El reloj

Lo escucho atentamente y me doy cuenta que no es cierto: que los relojes no hacen el famoso tic-tac que enseñan desde chicos; es un ruido anormal, complejo e indescifrable. Varios ruidos y un ritmo monótono a veces.

Pero que esta noche me marca, quizás hasta me acompañe —solo el ruido— quebrando el zumbido —ese tan peculiar— del silencio que todas las noches se siente.

Máxime cuando la cabeza quieta, gira, literalmente, desde la pared a los muebles y ya no sabe que pensar.

Cuando una sola imagen, o un punto, se fija, va y viene, como para volverse loco. Y se prende la luz, esa portátil personal, íntima, no se, como un ojo más que mira fijo y hace ver a los demás, el techo, los objetos, como cosas auténticamente nuestras.

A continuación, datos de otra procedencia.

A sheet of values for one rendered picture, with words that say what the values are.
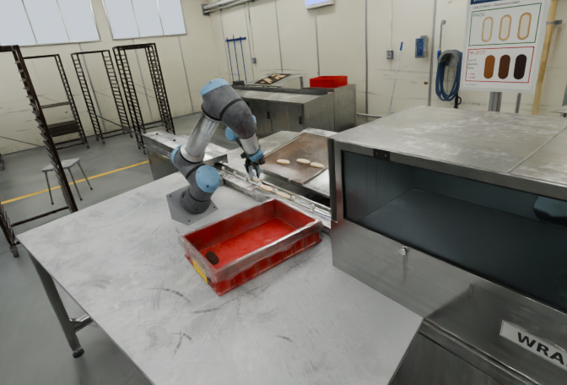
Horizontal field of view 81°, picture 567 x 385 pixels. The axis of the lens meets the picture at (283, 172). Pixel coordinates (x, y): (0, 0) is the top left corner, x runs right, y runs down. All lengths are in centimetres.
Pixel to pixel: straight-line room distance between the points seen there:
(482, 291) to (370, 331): 31
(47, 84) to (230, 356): 789
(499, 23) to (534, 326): 131
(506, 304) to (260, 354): 61
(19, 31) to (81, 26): 107
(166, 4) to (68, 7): 205
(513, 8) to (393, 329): 141
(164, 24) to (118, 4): 103
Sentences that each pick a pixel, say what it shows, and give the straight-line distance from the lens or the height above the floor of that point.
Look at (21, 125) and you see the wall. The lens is 857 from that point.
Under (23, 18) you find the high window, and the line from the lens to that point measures 858.
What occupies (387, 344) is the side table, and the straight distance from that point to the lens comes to 103.
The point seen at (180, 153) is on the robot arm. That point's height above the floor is 117.
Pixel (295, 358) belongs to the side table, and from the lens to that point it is 100.
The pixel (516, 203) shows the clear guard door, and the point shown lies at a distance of 82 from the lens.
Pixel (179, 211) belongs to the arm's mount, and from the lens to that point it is 170.
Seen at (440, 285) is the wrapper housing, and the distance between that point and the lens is 101.
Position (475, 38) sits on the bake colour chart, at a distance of 192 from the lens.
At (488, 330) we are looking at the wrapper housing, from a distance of 102.
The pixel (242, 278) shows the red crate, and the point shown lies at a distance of 122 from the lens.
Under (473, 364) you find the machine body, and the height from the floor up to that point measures 76.
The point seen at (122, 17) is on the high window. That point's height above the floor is 244.
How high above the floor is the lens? 159
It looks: 21 degrees down
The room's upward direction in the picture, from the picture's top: 6 degrees counter-clockwise
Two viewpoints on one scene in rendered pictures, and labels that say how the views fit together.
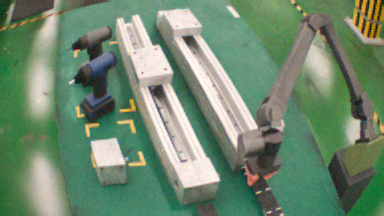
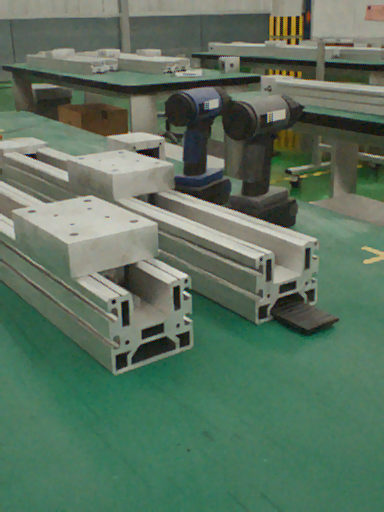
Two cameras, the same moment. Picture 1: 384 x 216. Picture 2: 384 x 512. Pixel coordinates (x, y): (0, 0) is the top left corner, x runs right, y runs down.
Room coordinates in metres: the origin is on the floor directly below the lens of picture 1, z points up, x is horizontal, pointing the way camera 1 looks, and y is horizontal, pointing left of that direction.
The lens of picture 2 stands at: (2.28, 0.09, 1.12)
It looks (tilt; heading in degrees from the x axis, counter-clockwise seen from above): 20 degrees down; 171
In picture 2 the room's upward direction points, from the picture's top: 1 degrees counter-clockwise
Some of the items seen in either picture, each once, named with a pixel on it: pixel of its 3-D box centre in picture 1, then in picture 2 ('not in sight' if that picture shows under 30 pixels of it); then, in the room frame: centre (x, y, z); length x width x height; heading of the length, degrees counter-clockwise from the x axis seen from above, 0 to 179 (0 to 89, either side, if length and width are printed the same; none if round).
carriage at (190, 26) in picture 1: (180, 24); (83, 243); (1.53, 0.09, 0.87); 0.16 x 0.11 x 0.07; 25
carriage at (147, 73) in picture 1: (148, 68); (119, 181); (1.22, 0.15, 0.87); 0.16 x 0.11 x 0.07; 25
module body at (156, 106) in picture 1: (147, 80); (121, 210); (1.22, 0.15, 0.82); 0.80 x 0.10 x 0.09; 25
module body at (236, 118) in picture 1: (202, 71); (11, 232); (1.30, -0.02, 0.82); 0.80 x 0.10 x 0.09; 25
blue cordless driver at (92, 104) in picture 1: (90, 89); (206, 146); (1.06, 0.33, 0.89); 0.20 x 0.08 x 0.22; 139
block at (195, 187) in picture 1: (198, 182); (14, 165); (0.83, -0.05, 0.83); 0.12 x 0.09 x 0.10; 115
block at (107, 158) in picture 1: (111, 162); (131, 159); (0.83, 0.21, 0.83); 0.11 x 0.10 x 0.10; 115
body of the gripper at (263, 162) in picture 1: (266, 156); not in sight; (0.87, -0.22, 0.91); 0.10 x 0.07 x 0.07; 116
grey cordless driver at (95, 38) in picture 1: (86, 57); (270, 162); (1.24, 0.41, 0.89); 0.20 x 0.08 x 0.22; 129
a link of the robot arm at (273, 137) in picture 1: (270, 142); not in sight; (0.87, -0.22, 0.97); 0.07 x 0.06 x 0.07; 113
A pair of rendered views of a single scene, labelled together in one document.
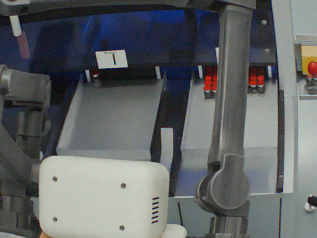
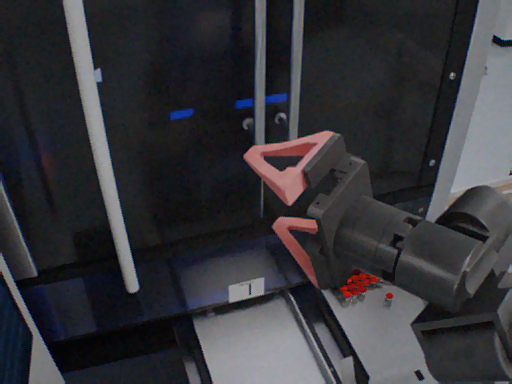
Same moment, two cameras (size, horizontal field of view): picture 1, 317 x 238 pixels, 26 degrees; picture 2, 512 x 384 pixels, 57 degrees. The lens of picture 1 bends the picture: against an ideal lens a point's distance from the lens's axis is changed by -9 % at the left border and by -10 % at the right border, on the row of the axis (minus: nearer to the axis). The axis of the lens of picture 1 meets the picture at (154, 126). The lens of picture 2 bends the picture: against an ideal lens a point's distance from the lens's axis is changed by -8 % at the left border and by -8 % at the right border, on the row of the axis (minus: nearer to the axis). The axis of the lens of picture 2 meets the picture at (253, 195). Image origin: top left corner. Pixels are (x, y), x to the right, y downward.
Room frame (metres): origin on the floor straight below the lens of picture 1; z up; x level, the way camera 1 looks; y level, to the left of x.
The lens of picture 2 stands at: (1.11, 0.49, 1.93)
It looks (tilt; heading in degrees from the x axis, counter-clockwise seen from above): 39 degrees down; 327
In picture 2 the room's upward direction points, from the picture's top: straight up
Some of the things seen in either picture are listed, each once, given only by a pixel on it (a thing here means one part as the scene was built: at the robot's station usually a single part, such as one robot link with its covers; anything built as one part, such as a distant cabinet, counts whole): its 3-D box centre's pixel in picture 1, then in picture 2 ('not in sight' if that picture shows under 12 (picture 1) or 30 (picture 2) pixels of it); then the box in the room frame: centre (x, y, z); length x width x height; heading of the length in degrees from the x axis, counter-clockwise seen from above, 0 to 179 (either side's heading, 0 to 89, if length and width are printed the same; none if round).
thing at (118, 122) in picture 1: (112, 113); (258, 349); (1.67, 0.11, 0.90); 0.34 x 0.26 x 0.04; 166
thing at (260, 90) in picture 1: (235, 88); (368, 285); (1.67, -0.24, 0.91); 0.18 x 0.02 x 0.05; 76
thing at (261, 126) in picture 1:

Mientras tanto —el —permanece inmóvil, con su ronquido permanente y una se da cuenta de que está vivo de a ratos. Entonces nada importa, ni las imágenes, ni el ojo de la lámpara, ni el zumbido: sólo el techo, como un enemigo.

Increíblemente cada situación, cada ronroneo, toma forma y vale por sí misma, desprendida de ese eje que a veces creo ser.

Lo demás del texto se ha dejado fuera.